What you need to do: Write each line out a second time, exactly as shown below.

(Records from a collection)
<<<<

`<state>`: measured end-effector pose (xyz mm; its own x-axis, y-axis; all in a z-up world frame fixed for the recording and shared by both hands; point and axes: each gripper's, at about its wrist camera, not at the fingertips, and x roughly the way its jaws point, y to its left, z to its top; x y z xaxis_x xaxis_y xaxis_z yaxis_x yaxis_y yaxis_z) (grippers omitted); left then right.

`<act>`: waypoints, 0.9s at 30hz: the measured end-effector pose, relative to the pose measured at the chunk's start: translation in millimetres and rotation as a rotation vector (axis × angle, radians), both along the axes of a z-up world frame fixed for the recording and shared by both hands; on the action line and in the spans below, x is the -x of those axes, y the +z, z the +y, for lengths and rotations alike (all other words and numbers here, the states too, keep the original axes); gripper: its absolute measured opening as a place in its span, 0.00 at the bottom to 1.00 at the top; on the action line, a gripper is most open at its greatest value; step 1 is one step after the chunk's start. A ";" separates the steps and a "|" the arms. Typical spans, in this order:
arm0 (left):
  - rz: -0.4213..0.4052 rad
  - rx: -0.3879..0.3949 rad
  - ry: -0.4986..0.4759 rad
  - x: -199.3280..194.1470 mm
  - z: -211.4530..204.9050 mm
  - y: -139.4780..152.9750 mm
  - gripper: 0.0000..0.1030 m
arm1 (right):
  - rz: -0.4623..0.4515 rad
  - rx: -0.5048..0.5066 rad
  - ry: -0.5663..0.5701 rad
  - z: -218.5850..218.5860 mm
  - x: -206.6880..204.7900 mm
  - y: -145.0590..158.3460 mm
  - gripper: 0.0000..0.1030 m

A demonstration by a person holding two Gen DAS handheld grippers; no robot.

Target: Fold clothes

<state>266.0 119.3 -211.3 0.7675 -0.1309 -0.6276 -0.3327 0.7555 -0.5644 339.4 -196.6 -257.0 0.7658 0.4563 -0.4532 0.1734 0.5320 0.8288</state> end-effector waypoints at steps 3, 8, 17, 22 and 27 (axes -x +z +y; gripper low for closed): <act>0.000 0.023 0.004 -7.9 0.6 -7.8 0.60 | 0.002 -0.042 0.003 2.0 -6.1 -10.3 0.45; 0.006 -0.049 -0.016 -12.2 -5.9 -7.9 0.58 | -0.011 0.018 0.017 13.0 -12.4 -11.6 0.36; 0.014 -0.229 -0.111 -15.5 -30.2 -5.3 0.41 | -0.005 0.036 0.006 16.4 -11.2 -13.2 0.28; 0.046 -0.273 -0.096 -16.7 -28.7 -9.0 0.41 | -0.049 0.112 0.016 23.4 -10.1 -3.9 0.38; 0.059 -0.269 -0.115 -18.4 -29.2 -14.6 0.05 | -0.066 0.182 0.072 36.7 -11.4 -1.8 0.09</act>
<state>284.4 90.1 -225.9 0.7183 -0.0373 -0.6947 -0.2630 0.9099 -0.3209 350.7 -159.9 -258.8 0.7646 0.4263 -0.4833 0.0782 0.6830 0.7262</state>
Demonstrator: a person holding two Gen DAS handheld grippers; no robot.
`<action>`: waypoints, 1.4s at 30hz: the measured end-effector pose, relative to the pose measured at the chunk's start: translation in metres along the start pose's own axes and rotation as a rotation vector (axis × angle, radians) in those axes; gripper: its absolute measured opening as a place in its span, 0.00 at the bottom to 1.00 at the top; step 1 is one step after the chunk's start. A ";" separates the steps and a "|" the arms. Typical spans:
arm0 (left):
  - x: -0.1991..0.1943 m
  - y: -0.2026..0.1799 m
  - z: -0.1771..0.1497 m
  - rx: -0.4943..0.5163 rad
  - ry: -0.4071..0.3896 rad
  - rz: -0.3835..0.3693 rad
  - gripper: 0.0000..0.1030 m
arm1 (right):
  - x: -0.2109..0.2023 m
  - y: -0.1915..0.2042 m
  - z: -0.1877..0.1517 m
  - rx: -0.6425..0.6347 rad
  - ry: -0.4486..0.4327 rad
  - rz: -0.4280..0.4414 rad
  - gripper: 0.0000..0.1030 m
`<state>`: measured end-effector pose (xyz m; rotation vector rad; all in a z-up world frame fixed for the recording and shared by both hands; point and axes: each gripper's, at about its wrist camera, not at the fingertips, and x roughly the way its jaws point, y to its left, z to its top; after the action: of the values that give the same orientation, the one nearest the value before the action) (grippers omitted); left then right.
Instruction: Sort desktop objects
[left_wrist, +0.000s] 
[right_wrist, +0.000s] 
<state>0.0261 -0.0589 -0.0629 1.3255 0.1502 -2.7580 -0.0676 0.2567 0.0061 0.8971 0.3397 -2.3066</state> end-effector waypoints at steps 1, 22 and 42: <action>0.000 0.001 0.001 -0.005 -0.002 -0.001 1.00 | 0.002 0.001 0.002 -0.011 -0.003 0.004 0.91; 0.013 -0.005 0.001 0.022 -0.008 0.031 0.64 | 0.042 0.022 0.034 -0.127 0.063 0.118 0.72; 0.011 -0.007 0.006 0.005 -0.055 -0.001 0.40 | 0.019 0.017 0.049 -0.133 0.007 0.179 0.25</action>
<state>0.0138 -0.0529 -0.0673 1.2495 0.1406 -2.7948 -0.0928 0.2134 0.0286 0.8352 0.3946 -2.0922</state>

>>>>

Answer box:
`<state>`: measured end-effector pose (xyz mm; its own x-axis, y-axis; all in a z-up world frame fixed for the recording and shared by both hands; point and axes: each gripper's, at about its wrist camera, not at the fingertips, and x roughly the way its jaws point, y to its left, z to its top; x y z xaxis_x xaxis_y xaxis_z yaxis_x yaxis_y yaxis_z) (grippers omitted); left then right.

`<act>`: waypoints, 0.9s at 30hz: the measured end-effector pose, relative to the pose measured at the chunk's start: translation in millimetres and rotation as a rotation vector (axis × angle, radians), both along the axes of a z-up world frame fixed for the recording and shared by both hands; on the action line and in the spans below, x is the -x of those axes, y the +z, z the +y, for lengths and rotations alike (all other words and numbers here, the states too, keep the original axes); gripper: its absolute measured opening as a place in its span, 0.00 at the bottom to 1.00 at the top; on the action line, a gripper is most open at its greatest value; step 1 is one step after the chunk's start. A ";" separates the steps and a "|" the arms. Typical spans, in this order:
arm0 (left):
  - rz: -0.4213..0.4052 rad
  - rx: -0.3879..0.3949 rad
  - ry: -0.4986..0.4759 rad
  - x: -199.3280..194.1470 mm
  - z: -211.4530..204.9050 mm
  - y: -139.4780..152.9750 mm
  - gripper: 0.0000..0.1030 m
arm1 (right):
  - rz: -0.4623..0.4515 rad
  - rx: -0.5048..0.5066 rad
  - ry: -0.5663..0.5701 rad
  - z: -218.5850..218.5860 mm
  - x: -206.6880..204.7900 mm
  - y: -145.0590..158.3460 mm
  - gripper: 0.0000..0.1030 m

A demonstration by a person holding two Gen DAS handheld grippers; no robot.

Target: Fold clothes

<state>266.0 119.3 -211.3 0.7675 -0.1309 -0.6276 -0.3327 0.7555 -0.5644 339.4 -196.6 -257.0 0.7658 0.4563 -0.4532 0.1734 0.5320 0.8288</state> end-effector waypoints at steps 3, 8, 17, 22 and 27 (axes -x +z +y; gripper low for closed): <act>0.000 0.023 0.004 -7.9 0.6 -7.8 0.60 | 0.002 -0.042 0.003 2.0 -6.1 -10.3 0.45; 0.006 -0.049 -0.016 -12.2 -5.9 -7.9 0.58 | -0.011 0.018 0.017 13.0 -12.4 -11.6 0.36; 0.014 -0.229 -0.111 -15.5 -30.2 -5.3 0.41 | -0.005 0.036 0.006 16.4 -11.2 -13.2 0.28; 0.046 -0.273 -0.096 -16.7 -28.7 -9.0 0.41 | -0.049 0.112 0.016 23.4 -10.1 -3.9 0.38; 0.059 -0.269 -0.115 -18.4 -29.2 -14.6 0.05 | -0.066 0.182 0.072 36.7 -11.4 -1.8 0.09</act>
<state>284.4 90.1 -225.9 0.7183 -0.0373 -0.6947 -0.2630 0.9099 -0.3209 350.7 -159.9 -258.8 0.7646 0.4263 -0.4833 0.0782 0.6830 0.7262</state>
Demonstrator: a person holding two Gen DAS handheld grippers; no robot.
`<action>`: waypoints, 1.4s at 30hz: the measured end-effector pose, relative to the pose measured at the chunk's start: translation in metres along the start pose's own axes and rotation as a rotation vector (axis × angle, radians) in those axes; gripper: its absolute measured opening as a place in its span, 0.00 at the bottom to 1.00 at the top; step 1 is one step after the chunk's start. A ";" separates the steps and a "|" the arms. Typical spans:
arm0 (left):
  - x: -0.1991..0.1943 m
  - y: -0.2026..0.1799 m
  - z: -0.1771..0.1497 m
  - rx: -0.4943..0.5163 rad
  - ry: -0.4071..0.3896 rad
  - rz: -0.3835..0.3693 rad
  - gripper: 0.0000..0.1030 m
arm1 (right):
  - x: -0.2109..0.2023 m
  - y: -0.1915..0.2042 m
  - z: -0.1877..0.1517 m
  - rx: -0.6425..0.6347 rad
  - ry: -0.4486..0.4327 rad
  - rz: -0.4280..0.4414 rad
  - gripper: 0.0000..0.1030 m
`<state>`: measured end-effector pose (xyz m; rotation vector rad; all in a z-up world frame fixed for the recording and shared by both hands; point and axes: each gripper's, at about its wrist camera, not at the fingertips, and x roughly the way its jaws point, y to its left, z to its top; after the action: of the values that give the same orientation, the one nearest the value before the action) (grippers omitted); left then right.
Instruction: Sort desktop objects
[left_wrist, +0.000s] 
[right_wrist, +0.000s] 
<state>0.0261 -0.0589 -0.0629 1.3255 0.1502 -2.7580 -0.0676 0.2567 0.0061 0.8971 0.3397 -2.3066</state> end-effector waypoints at steps 1, 22 and 42: <action>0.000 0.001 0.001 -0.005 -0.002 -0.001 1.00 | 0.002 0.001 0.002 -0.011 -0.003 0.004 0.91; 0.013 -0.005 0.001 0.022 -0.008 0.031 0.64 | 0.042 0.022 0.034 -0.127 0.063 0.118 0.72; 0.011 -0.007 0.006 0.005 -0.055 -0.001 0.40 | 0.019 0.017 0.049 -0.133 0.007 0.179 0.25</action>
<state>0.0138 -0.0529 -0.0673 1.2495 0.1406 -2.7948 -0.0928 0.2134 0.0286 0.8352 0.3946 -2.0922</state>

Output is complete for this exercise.